28/04/2012
Roger MEECE - Chef de la MONUSCO
Après dix ans d’une présence controversée, le temps est venu de s’interroger sur la portée réelle de la mission onusienne en RDC. Ne serait-elle pas finalement ce tireur des ficelles des tensions récurrentes qui fragilisent la partie Est de la RDC ?
Plusieurs assertions corroborent cette thèse. Dix ans de présence intensive en RDC, avec un budget annuel de plus d’un milliard USD, la Monusco a échoué sur toute la ligne. D’abord, en tant que mission d’observation, ensuite comme mission de stabilisation.
Une nouvelle rébellion est en gestation en Ituri. Elle porterait la marque de Bosco Ntaganda, général FARDC en cavale. La révélation est de la Mission de l’Organisation des Nations Unies pour la stabilisation du Congo (Monusco).
Curieusement, la nouvelle tombe à deux mois de l’examen par le Conseil de sécurité des Nations unies du mandat des forces onusiennes en RDC. La révélation de la Monusco est la preuve de plus de l’incapacité de la Monusco à jouer véritablement son rôle. Une façon de se dédouaner pour camoufler sa compromission.
Human Rights Watch et Amnesty International ont unanimement salué la volonté clairement affichée par Kinshasa de capturer Bosco Ntaganda, général FARDC issu des rangs de l’ex-rébellion du CNDP.
Les deux ONG appelaient, en même temps, Kinshasa à tout mettre en œuvre non seulement pour neutraliser Ntaganda mais surtout le livrer à la Cour pénale internationale pour qu’il réponde des atrocités commises en Ituri aux côtés de Thomas Lubunga, actuellement en détention à La Haye (Pays-Bas).
La forte mobilisation internationale qui a suivi la déclaration de Kinshasa a nettement démontré que Ntaganda représentait une sérieuse menace pour la paix en RDC. La Monusco vient d’en donner la preuve.
En effet, au cours de son point de presse hebdomadaire du mercredi 25 avril, la Monusco a ouvertement étalé ses inquiétudes à propos de la résurgence d’un mouvement rebelle dans le district de l’Ituri en Province Orientale.
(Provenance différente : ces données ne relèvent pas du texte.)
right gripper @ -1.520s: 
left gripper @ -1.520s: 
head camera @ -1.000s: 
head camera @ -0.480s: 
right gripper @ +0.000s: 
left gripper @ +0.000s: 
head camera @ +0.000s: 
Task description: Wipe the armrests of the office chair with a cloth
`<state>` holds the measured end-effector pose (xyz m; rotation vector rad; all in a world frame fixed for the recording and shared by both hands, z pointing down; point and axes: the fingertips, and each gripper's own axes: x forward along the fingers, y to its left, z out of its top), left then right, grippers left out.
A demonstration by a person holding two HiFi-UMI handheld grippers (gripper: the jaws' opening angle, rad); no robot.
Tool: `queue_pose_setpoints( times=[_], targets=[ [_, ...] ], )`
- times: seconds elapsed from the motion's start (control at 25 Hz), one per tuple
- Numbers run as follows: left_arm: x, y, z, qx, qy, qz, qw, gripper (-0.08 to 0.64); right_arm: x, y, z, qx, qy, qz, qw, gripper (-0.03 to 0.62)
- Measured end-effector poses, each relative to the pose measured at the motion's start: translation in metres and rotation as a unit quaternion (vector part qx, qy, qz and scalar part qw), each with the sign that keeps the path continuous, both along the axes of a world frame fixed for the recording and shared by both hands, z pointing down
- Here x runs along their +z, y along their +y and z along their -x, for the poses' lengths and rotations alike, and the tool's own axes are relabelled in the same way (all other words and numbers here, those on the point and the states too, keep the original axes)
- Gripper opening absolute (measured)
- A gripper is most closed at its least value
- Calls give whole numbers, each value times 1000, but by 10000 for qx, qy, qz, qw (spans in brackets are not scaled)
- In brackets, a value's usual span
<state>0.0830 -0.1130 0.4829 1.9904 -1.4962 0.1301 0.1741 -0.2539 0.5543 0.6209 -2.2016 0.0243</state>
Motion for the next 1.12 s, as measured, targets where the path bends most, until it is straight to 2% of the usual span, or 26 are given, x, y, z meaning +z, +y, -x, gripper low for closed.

De l’avis de la Monusco qui s’adressait à la presse via son porte-parole militaire, Félix Prosper Basse, cette rébellion en gestation porterait la marque de Bosco Ntaganda, général en fuite, actuellement pourchassée par les FARDC.
TENTATIVE DE DECRYPTAGE
La nouvelle suscite bien des interrogations, pour autant que c’est la Monusco qui en a eu la primeur. Il y a certainement quelque chose de caché derrière cette révélation de la mission onusienne. Et des hypothèses pour pénétrer les enjeux en présence sont légion.
La première est que la Monusco se prépare à défendre dans deux mois son mandat devant le Conseil de sécurité des Nations unies. A l’issue de cet examen de passage, la Monusco espère obtenir des Nations unies une prorogation d’une année de plus de son mandat en RDC.
La résurgence d’une rébellion dans la partie Est pourrait jouer en sa faveur. D’où, son empressement à annoncer la nouvelle avant d’en avoir totalement la confirmation.
Pour étayer sa thèse de gestation d’une nouvelle rébellion, la Monusco se base sur de simples allégations contenues dans des «rapports annonçant la conduite possible d’une rébellion par le général Bosco Ntaganda en Ituri» datant du 17 avril 2012.
A cet effet, elle a annoncé, dans le communiqué présenté le mercredi 25 avril, avoir mis ses forces en alerte en mettant sur pied des «mécanismes appropriés visant à assurer une surveillance optimale de la situation sécuritaire prévalant dans le district de l’Ituri».
Selon le porte-parole de la Monusco, la situation sécuritaire en Ituri est stable, mais demeure imprévisible, particulièrement dans les localités de Bukiringi, Aveba, Gety, Chekele, Krogo, Nyamani, situées dans le territoire d’Irumu, et contrôlées par des miliciens du Front de résistance patriotique de l’Ituri (FRPI).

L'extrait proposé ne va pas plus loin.